• WHAT YOU HAVE TO DO: Look through the material below and report every line that includes "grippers".

• DATA SEGMENT:
_ _ _ _ _ _ _
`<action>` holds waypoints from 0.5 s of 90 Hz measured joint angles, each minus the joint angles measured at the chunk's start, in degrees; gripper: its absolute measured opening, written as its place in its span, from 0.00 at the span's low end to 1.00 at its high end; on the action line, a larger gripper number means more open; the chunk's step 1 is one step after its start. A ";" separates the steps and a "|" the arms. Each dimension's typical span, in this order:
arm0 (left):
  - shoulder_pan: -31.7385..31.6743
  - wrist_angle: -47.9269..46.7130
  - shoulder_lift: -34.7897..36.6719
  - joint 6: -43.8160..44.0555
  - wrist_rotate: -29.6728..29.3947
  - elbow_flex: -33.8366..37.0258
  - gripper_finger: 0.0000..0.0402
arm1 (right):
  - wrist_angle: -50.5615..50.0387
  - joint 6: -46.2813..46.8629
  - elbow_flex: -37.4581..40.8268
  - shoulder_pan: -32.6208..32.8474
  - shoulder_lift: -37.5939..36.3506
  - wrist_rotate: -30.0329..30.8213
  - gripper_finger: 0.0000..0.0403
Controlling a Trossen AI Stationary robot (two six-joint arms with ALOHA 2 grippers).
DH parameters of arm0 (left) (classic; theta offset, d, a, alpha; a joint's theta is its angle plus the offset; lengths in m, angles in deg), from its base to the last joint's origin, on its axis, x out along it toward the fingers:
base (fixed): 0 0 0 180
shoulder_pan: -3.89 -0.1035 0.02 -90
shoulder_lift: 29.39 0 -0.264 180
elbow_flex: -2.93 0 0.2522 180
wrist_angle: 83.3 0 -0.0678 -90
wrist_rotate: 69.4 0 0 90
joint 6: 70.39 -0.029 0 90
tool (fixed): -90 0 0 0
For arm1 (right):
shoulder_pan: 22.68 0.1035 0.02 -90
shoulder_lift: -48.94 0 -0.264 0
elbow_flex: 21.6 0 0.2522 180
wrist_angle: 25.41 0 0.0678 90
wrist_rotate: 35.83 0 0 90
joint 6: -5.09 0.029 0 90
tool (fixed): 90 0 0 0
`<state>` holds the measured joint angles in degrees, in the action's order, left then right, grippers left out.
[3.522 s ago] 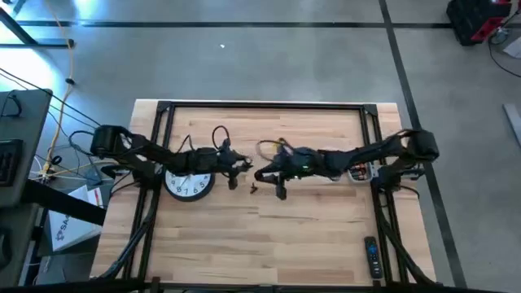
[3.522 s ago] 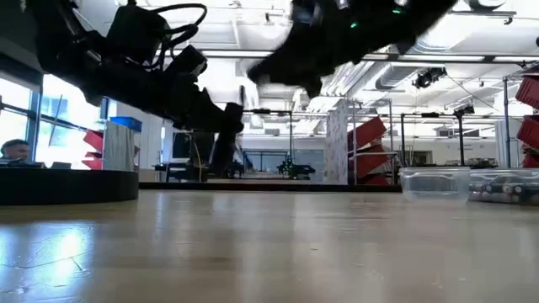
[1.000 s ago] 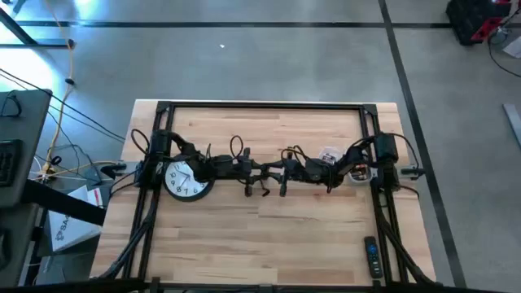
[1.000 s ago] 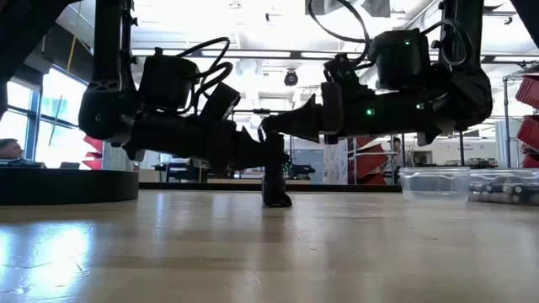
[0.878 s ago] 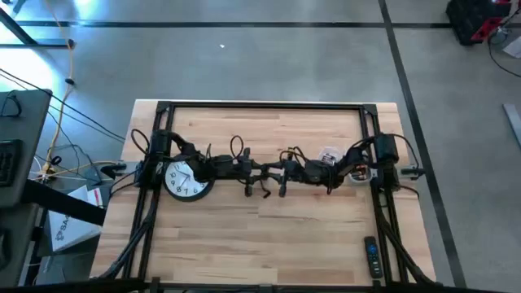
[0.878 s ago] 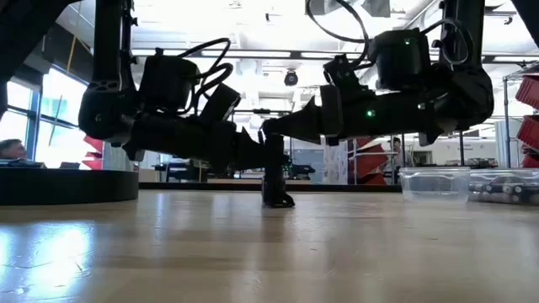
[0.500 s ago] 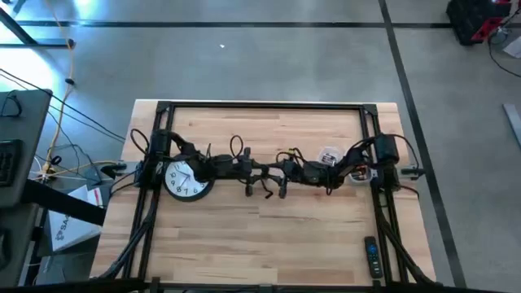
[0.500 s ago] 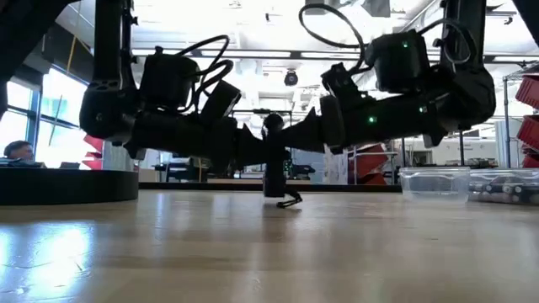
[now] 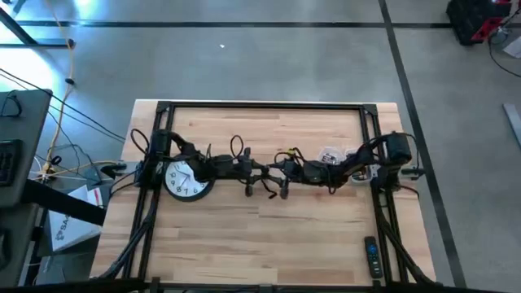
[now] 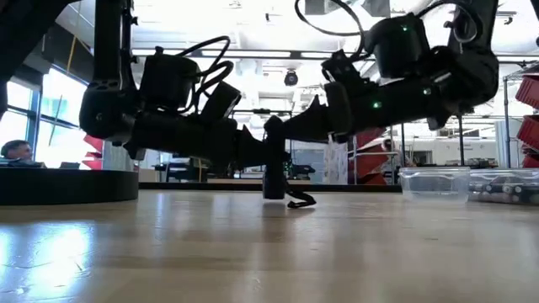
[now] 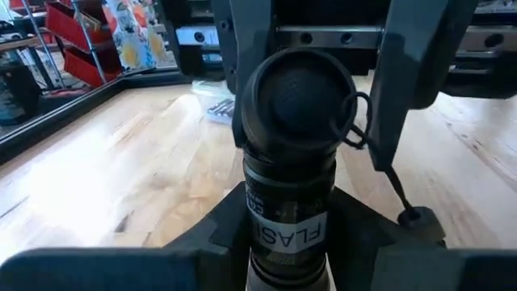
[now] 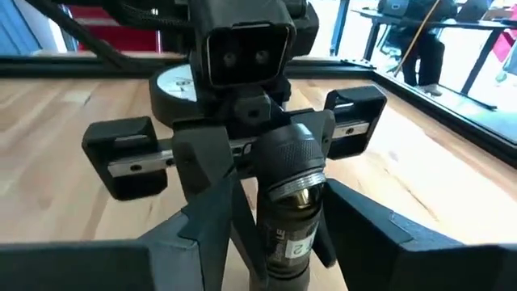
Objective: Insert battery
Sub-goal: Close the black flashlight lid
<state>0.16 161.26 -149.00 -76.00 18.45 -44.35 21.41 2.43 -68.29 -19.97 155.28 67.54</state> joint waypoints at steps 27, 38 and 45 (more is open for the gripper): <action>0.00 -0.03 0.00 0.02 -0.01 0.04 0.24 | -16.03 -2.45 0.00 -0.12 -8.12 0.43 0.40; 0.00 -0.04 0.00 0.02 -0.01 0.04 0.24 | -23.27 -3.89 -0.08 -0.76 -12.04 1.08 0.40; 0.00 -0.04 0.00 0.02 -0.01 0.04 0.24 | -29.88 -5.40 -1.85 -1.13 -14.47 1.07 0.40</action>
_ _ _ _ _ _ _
• YOUR RESPONSE:
Controlling a Trossen AI Stationary robot (two six-joint arms with ALOHA 2 grippers).
`<state>` holds the measured joint angles in degrees, in the action's order, left then right, grippers left out.

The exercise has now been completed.